▶ To do
What is needed is every line of the data that includes the word "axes". Please copy each one.

▶ Given data
-----

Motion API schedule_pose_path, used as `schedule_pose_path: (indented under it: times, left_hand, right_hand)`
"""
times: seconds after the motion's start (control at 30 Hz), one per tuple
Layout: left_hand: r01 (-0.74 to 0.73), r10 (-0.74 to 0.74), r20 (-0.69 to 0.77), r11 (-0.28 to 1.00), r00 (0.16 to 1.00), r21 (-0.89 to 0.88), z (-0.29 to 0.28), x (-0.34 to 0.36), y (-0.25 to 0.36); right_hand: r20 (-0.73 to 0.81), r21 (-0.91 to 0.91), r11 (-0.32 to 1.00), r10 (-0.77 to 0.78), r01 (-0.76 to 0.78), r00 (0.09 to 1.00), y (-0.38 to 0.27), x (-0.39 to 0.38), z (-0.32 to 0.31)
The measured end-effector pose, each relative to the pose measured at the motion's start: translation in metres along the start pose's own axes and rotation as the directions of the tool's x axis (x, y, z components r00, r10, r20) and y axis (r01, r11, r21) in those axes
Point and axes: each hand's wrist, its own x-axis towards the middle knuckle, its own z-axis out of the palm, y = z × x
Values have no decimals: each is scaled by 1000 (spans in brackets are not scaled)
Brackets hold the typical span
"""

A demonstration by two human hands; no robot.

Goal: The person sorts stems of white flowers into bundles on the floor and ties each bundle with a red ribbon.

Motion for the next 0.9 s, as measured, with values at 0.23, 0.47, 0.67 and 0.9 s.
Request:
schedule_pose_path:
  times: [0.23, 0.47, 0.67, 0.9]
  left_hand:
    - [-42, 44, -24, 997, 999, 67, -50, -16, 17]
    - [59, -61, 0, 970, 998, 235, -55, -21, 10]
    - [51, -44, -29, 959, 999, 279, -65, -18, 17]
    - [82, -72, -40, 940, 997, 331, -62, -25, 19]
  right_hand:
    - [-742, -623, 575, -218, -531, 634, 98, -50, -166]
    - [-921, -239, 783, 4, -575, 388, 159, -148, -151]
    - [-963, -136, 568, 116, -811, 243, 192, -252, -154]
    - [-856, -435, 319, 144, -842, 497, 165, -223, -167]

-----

▶ Answer space
The measured end-effector pose, each relative to the pose measured at the motion's start: translation in metres along the start pose's own axes and rotation as the directions of the tool's x axis (x, y, z components r00, r10, r20) and y axis (r01, r11, r21) in those axes
Point and axes: each hand's wrist, its own x-axis towards the middle knuckle, its own z-axis out of the palm, y = z × x

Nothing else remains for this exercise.